The high quality and unique features of the 1871 enumerations make these data a rich source for the study of Canada, Scotland and their relationship. The data will improve our understanding of long-term social and economic change and the ways in which 19th-century globalization brought together and transformed the two countries.
Three lines of research are of particular interest. The first is an investigation of the economy, demography and social structure of each country at a critical point in its national evolution. By 1871 both Canada and Scotland had been much affected by the powerful forces of nineteenth-century globalization. The experiences and patterns visible in 1871 are interesting in themselves and as part of a longer-term trajectory derived from the longitudinal sequence of repeated census cross-sectional samples (both Canada and Britain undertook a census every ten years from 1851).
A second area of investigation is the Scottish influence on and relationship to Canada. The contribution of Scottish immigrants to Canadian society is well-recognized at a popular level but scholarly understanding of the composition and extent of the Scottish diaspora is less advanced.

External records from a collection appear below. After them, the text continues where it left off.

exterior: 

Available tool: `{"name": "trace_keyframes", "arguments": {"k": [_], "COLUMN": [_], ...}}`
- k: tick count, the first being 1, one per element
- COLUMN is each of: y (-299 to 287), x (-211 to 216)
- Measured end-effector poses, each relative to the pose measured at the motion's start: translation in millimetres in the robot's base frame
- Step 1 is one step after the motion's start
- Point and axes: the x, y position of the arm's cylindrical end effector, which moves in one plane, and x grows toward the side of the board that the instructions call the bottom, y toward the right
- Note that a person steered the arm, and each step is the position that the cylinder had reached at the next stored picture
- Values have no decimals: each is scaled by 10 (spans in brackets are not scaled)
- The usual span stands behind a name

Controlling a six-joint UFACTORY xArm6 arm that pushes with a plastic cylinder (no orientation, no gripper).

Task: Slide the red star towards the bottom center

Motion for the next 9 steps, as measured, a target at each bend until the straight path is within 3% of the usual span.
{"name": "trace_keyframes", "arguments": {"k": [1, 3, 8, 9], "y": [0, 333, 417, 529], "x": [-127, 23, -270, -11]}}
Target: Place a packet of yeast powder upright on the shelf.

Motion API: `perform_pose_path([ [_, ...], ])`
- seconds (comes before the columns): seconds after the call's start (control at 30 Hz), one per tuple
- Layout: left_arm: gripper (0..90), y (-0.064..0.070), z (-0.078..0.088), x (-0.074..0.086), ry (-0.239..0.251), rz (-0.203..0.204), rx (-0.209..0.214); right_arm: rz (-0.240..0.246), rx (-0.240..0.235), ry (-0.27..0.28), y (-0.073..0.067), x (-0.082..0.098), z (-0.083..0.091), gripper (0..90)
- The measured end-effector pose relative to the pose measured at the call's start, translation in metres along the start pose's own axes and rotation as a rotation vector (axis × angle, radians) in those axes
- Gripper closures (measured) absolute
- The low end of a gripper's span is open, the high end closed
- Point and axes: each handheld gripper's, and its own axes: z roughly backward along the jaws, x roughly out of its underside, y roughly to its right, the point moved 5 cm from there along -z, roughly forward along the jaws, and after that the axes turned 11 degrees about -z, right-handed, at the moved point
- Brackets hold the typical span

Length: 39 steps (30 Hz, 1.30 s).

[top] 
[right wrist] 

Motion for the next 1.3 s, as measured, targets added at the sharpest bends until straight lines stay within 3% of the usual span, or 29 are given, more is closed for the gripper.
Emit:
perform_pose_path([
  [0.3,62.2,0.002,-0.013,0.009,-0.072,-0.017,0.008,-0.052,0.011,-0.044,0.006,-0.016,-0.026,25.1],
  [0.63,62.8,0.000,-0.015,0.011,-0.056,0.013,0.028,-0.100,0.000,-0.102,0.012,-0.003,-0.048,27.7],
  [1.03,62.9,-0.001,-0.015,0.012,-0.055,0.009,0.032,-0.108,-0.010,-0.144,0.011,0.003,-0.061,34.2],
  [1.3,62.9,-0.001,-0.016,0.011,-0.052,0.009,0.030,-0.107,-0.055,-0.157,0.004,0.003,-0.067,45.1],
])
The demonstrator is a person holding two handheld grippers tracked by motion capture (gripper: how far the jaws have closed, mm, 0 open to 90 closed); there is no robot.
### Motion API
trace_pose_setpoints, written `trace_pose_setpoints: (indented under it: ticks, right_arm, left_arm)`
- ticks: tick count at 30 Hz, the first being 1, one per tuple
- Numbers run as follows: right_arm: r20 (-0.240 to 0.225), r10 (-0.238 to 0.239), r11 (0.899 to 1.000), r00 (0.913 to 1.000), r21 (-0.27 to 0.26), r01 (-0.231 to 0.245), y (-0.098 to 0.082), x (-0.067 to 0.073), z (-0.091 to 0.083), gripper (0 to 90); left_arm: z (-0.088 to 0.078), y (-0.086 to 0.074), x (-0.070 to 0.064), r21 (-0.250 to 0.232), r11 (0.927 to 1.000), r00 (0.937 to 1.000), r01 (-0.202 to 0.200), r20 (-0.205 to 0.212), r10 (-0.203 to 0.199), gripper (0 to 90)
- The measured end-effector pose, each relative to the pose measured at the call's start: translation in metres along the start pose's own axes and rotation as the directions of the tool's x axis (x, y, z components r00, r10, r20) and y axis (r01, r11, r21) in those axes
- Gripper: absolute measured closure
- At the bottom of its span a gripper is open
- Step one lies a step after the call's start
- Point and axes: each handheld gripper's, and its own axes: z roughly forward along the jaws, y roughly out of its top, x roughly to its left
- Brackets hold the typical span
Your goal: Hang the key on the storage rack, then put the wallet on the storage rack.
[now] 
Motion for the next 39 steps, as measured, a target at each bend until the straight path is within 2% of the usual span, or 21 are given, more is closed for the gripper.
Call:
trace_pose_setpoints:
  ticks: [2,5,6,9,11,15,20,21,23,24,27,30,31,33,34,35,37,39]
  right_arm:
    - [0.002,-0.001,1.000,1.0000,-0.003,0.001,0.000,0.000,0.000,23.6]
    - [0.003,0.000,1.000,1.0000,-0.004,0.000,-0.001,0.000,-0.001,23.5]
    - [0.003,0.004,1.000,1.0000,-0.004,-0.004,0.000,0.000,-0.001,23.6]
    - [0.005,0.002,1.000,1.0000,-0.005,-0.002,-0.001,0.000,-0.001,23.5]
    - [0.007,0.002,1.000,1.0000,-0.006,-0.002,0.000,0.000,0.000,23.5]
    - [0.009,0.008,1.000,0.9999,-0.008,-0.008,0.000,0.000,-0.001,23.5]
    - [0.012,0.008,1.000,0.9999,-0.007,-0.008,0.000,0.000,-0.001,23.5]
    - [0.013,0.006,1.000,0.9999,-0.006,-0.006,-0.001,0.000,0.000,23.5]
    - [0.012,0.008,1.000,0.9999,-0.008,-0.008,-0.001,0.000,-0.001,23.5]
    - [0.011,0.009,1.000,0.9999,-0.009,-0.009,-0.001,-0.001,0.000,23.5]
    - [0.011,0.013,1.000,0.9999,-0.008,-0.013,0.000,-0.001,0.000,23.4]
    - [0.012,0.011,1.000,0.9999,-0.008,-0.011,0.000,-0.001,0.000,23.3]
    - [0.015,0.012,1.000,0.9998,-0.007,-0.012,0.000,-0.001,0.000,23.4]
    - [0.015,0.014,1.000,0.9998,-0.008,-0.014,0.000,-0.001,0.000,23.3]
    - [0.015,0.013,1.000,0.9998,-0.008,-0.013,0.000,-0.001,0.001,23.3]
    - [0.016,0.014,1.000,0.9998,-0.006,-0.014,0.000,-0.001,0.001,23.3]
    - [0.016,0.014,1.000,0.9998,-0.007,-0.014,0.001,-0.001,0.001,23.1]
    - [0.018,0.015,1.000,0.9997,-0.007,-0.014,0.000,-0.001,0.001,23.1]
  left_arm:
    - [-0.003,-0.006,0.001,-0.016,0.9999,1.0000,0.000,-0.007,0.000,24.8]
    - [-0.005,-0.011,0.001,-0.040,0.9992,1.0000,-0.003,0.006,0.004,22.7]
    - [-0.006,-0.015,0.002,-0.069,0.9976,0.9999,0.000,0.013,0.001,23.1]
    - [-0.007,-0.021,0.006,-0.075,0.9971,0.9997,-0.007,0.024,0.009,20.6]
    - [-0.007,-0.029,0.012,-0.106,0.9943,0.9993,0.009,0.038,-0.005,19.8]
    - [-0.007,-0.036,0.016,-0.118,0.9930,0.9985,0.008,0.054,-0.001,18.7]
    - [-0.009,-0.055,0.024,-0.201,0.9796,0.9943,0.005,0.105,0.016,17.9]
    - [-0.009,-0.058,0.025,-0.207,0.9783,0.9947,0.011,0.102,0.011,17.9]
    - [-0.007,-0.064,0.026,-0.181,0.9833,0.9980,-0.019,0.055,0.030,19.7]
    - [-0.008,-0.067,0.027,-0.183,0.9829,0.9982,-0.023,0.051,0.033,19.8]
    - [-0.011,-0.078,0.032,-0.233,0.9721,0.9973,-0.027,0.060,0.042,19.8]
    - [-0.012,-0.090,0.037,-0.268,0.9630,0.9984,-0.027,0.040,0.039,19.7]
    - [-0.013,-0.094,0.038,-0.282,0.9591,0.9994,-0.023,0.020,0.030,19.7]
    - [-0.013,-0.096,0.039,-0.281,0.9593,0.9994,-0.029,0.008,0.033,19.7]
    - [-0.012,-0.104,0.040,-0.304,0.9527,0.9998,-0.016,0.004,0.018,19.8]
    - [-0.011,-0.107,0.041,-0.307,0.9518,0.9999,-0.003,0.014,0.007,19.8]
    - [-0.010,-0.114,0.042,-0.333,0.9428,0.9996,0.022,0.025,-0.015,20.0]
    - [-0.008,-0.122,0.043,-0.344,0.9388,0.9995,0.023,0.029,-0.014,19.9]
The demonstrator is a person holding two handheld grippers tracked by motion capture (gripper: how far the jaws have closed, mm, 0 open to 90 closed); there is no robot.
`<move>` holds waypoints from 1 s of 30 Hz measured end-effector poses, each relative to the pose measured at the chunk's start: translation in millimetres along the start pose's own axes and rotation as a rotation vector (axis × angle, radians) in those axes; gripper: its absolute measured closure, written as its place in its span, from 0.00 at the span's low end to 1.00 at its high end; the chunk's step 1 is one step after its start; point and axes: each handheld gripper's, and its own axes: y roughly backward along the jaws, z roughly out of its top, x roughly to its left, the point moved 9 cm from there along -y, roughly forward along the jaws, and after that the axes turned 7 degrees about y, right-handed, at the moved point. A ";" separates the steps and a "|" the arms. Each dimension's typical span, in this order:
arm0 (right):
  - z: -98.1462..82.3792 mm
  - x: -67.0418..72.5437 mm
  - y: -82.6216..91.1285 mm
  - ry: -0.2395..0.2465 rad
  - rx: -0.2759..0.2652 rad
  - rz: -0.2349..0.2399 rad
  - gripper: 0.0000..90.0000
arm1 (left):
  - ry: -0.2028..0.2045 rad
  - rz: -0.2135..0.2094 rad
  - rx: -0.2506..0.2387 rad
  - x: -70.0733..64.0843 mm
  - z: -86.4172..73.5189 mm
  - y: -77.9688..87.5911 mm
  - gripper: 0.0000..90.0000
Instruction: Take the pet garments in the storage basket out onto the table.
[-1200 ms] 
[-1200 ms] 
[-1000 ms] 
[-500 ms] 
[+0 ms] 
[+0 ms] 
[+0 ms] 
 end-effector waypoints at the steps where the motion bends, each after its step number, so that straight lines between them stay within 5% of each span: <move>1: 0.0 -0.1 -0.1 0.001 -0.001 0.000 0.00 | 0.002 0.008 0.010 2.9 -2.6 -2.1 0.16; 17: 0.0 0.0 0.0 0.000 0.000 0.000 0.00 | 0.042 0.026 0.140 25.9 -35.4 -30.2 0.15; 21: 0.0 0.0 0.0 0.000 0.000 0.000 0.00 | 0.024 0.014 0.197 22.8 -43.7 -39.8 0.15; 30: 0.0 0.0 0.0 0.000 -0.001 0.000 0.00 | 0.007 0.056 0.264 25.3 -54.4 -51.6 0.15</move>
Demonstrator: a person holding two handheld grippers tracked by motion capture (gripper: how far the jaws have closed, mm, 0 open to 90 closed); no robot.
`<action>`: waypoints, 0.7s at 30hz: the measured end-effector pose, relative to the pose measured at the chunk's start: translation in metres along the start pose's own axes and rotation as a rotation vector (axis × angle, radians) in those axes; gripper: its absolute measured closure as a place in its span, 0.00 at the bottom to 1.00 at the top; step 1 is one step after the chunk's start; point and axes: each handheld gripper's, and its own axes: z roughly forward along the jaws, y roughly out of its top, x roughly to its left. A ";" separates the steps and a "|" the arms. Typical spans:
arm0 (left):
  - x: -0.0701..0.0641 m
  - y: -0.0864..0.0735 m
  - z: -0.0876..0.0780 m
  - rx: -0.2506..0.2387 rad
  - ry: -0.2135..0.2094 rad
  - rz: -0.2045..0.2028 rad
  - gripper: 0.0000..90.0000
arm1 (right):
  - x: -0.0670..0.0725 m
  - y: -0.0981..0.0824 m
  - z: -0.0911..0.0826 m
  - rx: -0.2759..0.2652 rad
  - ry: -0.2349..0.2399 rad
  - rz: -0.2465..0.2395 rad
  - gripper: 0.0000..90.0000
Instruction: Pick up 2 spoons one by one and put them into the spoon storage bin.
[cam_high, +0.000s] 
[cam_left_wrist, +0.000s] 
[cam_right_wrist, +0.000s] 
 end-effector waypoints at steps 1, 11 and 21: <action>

The new data will allow us to delineate and compare demographic and social structure in the two countries, identify more precisely the place of the Scots-born and Scots-descended in Canada, and to examine within the Scottish context the kinds of people and families who emigrated.
A third broad area of research builds on the linkage of individuals enumerated in 1871 to various complementary sources, the most important of which are the complete count 1881 census databases for Canada, Scotland, England and the US (1880). The 1870s was a key decade for the experience of industrialization, fertility transition, migration and changing household composition in both Canada and Scotland. Following the same people over this decade will reveal much about changes in residence, occupation and family structure during a period of dramatic economic and demographic change. The process of tracking individuals from one census to another requires record linkage methodology which is being developed in a series of workshops; the next meeting is in April of 2009.